Identification of Security Related Bug Reports via Text Mining Using Supervised and Unsupervised Classification

机译：通过使用监督和无监督的分类，通过文本挖掘确定安全相关错误报告

获取原文

页面导航

摘要
著录项
相似文献
相关主题

摘要

While many prior works used text mining for automating different tasks related to software bug reports, few works considered the security aspects. This paper is focused on automated classification of software bug reports to security and not-security related, using both supervised and unsupervised approaches.
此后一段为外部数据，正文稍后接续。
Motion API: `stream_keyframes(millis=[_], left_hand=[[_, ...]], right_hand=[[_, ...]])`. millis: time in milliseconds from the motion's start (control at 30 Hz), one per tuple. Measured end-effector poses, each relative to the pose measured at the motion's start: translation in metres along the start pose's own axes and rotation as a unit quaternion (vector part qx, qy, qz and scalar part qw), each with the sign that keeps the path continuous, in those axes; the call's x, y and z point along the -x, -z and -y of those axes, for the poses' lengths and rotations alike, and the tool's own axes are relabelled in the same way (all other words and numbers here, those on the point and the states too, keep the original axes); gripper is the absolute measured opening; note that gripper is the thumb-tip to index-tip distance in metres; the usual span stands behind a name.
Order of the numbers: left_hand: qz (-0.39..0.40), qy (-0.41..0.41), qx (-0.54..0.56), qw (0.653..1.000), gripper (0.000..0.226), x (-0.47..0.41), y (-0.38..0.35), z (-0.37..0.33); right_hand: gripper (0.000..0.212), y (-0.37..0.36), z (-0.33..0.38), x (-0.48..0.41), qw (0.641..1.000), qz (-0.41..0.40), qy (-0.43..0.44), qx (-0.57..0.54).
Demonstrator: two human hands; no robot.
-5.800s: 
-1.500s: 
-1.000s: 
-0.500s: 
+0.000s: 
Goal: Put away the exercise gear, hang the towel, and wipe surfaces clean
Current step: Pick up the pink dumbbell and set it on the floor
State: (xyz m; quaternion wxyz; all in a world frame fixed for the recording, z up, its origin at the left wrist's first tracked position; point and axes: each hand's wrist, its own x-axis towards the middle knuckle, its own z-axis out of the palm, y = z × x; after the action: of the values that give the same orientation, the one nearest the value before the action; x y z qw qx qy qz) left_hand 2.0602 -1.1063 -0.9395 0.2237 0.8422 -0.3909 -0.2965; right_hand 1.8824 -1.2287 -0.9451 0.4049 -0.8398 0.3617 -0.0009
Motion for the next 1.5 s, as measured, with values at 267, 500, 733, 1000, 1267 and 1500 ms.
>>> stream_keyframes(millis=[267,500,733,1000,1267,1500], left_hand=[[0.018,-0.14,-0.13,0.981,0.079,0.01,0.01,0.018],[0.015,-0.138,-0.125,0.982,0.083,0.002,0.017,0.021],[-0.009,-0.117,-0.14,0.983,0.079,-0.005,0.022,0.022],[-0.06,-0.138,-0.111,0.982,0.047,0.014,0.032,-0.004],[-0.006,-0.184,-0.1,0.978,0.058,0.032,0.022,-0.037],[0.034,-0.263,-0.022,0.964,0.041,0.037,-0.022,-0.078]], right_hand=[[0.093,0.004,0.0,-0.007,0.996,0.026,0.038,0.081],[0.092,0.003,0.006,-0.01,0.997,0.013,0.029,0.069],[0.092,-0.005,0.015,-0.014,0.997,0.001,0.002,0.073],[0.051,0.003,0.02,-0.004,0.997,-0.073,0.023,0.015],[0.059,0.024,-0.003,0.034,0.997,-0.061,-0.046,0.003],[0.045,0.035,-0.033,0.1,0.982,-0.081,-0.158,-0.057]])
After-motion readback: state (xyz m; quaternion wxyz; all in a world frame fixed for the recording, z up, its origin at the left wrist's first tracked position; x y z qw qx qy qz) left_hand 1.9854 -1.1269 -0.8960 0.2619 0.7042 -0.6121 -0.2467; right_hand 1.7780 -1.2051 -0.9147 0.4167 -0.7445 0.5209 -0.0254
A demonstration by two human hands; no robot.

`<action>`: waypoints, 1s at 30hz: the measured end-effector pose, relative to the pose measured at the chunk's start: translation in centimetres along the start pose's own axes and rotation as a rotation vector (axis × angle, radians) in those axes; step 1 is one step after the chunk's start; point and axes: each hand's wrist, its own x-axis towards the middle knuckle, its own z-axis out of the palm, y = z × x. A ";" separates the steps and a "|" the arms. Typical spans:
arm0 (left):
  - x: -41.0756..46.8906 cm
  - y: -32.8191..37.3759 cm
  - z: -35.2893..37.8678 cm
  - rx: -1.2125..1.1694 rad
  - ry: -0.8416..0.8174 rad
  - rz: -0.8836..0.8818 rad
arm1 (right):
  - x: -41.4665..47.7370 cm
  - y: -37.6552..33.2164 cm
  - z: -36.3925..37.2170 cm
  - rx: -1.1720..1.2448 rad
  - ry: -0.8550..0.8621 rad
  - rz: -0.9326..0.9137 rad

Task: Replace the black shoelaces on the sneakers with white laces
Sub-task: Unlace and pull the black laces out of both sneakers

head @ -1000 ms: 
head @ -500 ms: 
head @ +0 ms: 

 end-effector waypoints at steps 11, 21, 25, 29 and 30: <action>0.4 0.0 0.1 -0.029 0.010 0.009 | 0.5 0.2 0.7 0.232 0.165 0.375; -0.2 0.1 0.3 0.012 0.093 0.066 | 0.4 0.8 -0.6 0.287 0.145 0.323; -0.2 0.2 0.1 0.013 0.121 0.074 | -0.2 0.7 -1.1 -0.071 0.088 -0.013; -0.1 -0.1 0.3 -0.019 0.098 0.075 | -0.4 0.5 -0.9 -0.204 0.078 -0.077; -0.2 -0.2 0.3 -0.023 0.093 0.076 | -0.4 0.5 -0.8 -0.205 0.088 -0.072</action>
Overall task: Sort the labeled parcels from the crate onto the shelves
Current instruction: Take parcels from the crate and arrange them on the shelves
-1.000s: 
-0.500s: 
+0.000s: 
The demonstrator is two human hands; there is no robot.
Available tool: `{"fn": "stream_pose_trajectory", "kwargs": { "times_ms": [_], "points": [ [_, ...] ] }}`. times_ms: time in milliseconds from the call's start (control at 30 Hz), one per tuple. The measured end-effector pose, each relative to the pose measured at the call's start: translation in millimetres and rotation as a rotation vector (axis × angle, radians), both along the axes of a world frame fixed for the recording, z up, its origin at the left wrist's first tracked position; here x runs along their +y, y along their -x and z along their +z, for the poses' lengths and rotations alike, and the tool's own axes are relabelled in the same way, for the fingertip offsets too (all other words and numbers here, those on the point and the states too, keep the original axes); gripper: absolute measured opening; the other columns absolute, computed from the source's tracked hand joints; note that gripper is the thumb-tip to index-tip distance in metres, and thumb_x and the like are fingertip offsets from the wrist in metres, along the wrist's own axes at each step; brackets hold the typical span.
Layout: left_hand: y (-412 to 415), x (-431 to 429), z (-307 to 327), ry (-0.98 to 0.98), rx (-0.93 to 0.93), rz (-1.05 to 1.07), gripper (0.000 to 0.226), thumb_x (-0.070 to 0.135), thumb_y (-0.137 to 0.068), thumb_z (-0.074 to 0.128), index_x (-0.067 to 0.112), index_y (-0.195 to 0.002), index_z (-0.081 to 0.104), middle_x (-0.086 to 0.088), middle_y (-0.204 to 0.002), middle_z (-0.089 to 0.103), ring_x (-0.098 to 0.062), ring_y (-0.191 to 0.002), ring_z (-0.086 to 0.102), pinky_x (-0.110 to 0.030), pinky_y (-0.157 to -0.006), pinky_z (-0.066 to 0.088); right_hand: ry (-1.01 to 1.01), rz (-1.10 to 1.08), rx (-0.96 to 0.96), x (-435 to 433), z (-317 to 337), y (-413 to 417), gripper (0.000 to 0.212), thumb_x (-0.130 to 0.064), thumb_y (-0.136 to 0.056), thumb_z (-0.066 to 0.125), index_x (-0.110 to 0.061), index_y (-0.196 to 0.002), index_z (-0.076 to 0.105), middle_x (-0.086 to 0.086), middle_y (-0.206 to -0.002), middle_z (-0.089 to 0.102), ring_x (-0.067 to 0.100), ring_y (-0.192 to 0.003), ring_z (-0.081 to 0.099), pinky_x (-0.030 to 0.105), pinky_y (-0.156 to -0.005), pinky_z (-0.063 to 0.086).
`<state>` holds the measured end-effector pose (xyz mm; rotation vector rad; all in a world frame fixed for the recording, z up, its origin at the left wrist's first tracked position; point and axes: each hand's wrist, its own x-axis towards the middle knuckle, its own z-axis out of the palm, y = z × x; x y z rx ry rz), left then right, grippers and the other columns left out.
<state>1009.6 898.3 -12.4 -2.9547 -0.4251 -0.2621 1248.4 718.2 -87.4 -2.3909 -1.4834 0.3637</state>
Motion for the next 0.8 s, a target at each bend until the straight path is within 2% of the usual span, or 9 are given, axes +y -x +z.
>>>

For both approaches, three types of feature vectors are used. For supervised learning, we experiment with multiple classifiers and training sets with different sizes. Furthermore, we propose a novel unsupervised approach based on anomaly detection. The evaluation is based on three NASA datasets. The results showed that supervised classification is affected more by the learning algorithms than by feature vectors and training only on 25% of the data provides as good results as training on 90% of the data. The supervised learning slightly outperforms the unsupervised learning, at the expense of labeling the training set. In general, datasets with more security information lead to better performance.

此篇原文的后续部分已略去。